▶ **Work order**
The expected output is the full data, repeated exactly, without pictures.

▶ **Recorded data**

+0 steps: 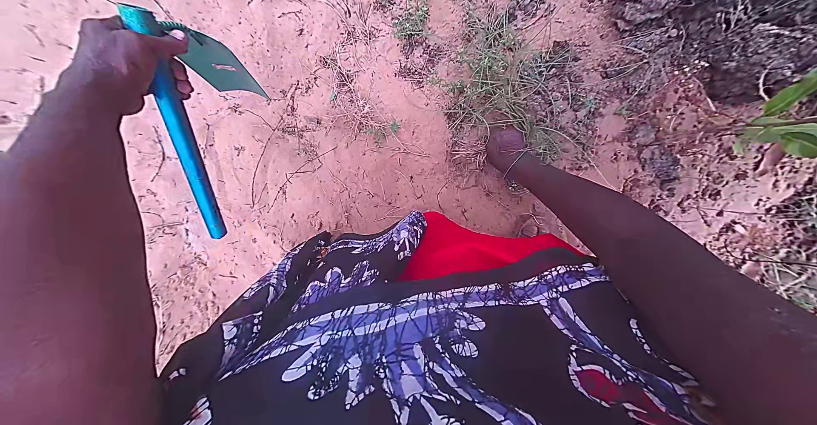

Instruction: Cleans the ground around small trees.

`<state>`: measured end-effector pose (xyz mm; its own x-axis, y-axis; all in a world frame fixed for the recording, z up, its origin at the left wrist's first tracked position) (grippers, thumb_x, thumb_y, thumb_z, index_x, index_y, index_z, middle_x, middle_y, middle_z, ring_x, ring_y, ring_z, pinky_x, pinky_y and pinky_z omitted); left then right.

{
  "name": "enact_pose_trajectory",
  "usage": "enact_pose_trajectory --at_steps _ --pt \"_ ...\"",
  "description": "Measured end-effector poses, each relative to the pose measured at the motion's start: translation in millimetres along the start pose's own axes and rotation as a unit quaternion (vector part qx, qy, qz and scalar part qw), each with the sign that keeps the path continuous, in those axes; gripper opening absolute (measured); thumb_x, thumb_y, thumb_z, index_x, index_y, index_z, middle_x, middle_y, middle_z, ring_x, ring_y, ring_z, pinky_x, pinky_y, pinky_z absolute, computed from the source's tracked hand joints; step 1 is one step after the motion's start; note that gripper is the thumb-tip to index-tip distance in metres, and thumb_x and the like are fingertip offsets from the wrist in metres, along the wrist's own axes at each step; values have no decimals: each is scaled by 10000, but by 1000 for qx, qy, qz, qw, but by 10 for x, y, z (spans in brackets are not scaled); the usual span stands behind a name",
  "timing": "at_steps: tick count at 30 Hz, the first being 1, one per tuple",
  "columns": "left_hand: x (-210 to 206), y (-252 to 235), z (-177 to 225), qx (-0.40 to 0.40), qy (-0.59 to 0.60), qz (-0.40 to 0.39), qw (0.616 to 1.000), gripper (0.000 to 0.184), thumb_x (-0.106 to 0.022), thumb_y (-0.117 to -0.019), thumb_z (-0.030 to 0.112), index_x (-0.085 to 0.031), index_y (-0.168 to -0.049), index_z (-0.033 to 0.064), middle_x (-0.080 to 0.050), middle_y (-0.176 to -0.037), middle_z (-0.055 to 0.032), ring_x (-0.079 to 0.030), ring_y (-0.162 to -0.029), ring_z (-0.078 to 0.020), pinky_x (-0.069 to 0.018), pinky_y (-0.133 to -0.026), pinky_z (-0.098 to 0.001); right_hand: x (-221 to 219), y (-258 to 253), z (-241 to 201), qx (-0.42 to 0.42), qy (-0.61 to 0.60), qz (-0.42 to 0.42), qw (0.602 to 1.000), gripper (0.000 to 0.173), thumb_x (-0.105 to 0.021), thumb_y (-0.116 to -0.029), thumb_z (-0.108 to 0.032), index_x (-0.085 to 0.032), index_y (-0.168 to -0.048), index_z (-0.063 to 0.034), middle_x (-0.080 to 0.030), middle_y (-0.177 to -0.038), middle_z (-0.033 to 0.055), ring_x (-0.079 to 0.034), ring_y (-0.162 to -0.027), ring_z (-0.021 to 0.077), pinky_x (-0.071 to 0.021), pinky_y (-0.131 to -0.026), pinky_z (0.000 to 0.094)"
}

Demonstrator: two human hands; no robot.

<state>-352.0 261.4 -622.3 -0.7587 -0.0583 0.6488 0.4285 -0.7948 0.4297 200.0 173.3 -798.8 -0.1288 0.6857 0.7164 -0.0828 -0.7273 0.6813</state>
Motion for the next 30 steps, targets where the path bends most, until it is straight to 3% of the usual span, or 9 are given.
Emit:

▶ **Result of this task**
+0 steps: 

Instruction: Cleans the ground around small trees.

`<state>`: measured end-effector pose (xyz mm; its own x-axis, y-axis; all in a world frame fixed for the recording, z up, its origin at the left wrist's first tracked position) (grippers, thumb_x, thumb_y, thumb_z, index_x, index_y, index_z, middle_x, middle_y, middle_z, ring_x, ring_y, ring_z, pinky_x, pinky_y and pinky_z omitted); left then right.

{
  "name": "enact_pose_trajectory",
  "usage": "enact_pose_trajectory --at_steps _ --pt \"_ ...\"",
  "description": "Measured end-effector poses, each relative to the pose measured at the motion's start: translation in millimetres along the start pose's own axes and rotation as a unit quaternion (vector part qx, qy, qz and scalar part qw), each with the sign that keeps the path continuous, in those axes; gripper opening absolute (measured); thumb_x, thumb_y, thumb_z, index_x, index_y, index_z, middle_x, middle_y, middle_z, ring_x, ring_y, ring_z, pinky_x, pinky_y, pinky_z absolute, computed from the source's tracked hand joints; step 1 is one step after the motion's start; note that gripper is the thumb-tip to index-tip distance in metres, and thumb_x and the like are fingertip offsets from the wrist in metres, along the wrist's own axes at each step; values have no decimals: each is scaled by 10000, but by 1000 for qx, qy, qz, qw, but by 10 for x, y, z (spans in brackets are not scaled); the usual span stands behind a name",
  "timing": "at_steps: tick count at 30 Hz, the first being 1, one per tuple",
  "columns": "left_hand: x (-210 to 206), y (-252 to 235), z (-177 to 225), qx (-0.40 to 0.40), qy (-0.59 to 0.60), qz (-0.40 to 0.39), qw (0.616 to 1.000), gripper (0.000 to 0.184), thumb_x (-0.106 to 0.022), thumb_y (-0.117 to -0.019), thumb_z (-0.030 to 0.112), index_x (-0.085 to 0.031), index_y (-0.168 to -0.049), index_z (-0.033 to 0.064), middle_x (-0.080 to 0.050), middle_y (-0.176 to -0.037), middle_z (-0.055 to 0.032), ring_x (-0.079 to 0.030), ring_y (-0.162 to -0.029), ring_z (-0.078 to 0.020), pinky_x (-0.069 to 0.018), pinky_y (-0.133 to -0.026), pinky_z (-0.098 to 0.001); right_hand: x (-221 to 219), y (-258 to 253), z (-241 to 201), qx (-0.42 to 0.42), qy (-0.61 to 0.60), qz (-0.42 to 0.42), qw (0.602 to 1.000), gripper (0.000 to 0.173), thumb_x (-0.105 to 0.021), thumb_y (-0.116 to -0.029), thumb_z (-0.108 to 0.032), index_x (-0.085 to 0.032), index_y (-0.168 to -0.048), index_z (-0.063 to 0.034), middle_x (-0.080 to 0.030), middle_y (-0.177 to -0.038), middle_z (-0.033 to 0.055), ring_x (-0.079 to 0.034), ring_y (-0.162 to -0.027), ring_z (-0.021 to 0.077), pinky_x (-0.071 to 0.021), pinky_y (-0.131 to -0.026), pinky_z (0.000 to 0.094)"
}

Demonstrator: two human hands; no robot.

<state>-352.0 261.4 -622.3 -0.7587 -0.0583 0.6488 0.4285 -0.7948 0.4297 200.0 173.3 -798.8 -0.1288 0.6857 0.7164 -0.0828 -0.7273 0.6813</state>
Motion for the next 30 steps, targets where the path bends most, until it is straight to 3% of the usual span, or 9 are given.
Emit:

Nothing else goes in the answer.